A empresa anunciou também a sua intenção de aumentar os preços praticados pela sua marca Michael Kors a partir deste outono e na primavera do próximo ano. A Capri pretende transformar a marca - a primeira do grupo em termos de vendas - em uma "empresa de tamanho mais modesto, mas mais rentável".
 
O grupo americano destacou que a queda nas vendas da Michael Kors - na ordem dos 4% no quarto trimestre - contrasta com o sucesso das marcas Versace e Jimmy Choo, cujas vendas aumentaram 10% e 16%, respectivamente.

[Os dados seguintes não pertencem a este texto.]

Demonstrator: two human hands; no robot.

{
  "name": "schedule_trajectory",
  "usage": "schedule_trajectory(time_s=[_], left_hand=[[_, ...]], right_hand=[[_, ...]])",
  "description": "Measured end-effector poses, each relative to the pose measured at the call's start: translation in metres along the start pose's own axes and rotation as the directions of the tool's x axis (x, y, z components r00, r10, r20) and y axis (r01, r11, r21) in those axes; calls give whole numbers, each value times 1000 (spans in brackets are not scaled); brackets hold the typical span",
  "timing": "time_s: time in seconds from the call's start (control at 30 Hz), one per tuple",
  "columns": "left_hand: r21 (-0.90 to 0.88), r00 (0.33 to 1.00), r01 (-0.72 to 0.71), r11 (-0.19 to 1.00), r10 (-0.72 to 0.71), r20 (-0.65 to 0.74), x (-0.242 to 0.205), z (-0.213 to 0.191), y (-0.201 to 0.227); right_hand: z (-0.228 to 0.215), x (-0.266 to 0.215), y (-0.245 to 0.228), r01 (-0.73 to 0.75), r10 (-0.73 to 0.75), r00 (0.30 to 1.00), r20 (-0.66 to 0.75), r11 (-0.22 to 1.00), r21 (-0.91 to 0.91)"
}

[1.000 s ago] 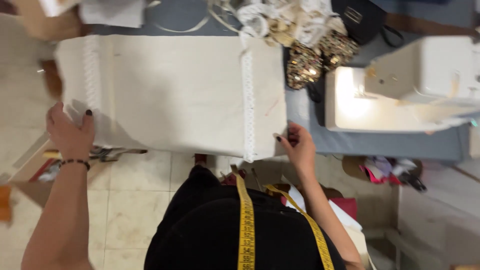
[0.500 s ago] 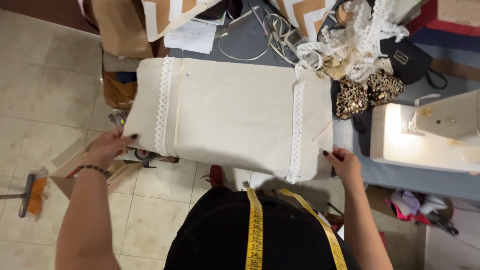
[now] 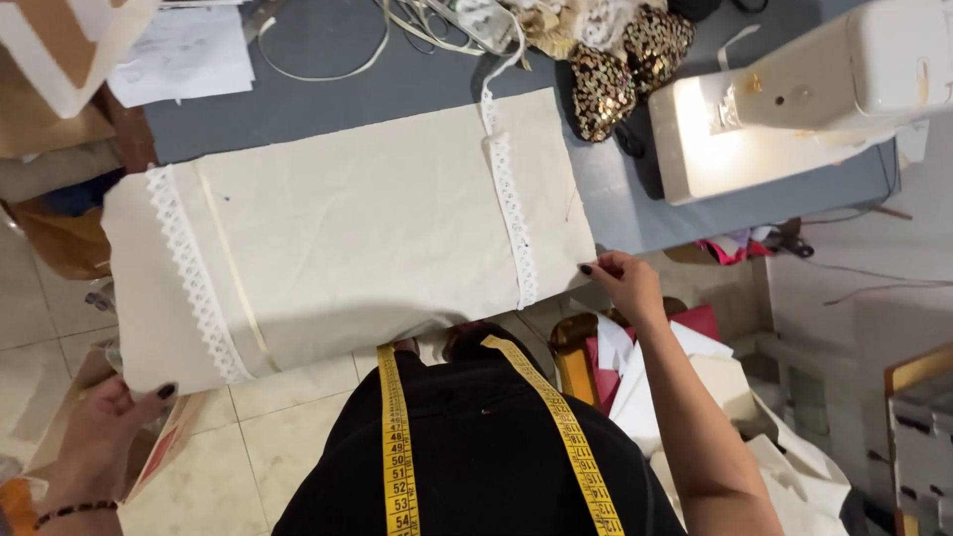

John Idol, diretor-geral da Capri, quer reforçar a imagem de marca de luxo da Michael Kors na América do Norte, reduzindo o número de promoções e limitando a oferta. O dirigente especificou  que o número de clientes da marca aumentou 18% no quarto trimestre, um sinal de que, segundo Idol, “os aumentos de preço não impedem os clientes de avançarem e comprarem os produtos” da marca.
 
A Capri espera um volume de negócios de aproximadamente 5,1 bilhões de dólares para o seu exercício de 2022, valor além das previsões dos especialistas de Wall Street, que apontam para 4,99 bilhões de dólares, de acordo com dados IBES da Refinitiv. A margem bruta deverá aumentar cerca de 50 pontos base, apesar do aumento dos custos de transporte.
 
A empresa manteve um controle rigoroso dos estoques durante a pandemia, o que aumentou a sua margem bruta. As suas vendas online aumentaram 80% no quarto trimestre, e as vendas do varejo subiram 13%.
 
As grandes rivais da Capri - LVMH, Hermès e Kering, proprietária da Gucci - também tiveram sucesso. As grandes marcas de luxo, tradicionalmente relutantes no que diz respeito às iniciativas digitais, estão investindo massivamente para tirar proveito da explosão do comércio eletrônico.
 
O volume de negócios da Capri no quarto trimestre atingiu 1,2 bilhão de dólares, acima das estimativas dos analistas de 1,02 bilhão. Numa base ajustada, a empresa arrecadou 38 centavos por ação, superando significativamente a estimativa de Wall Street, que previa um lucro de 2 centavos.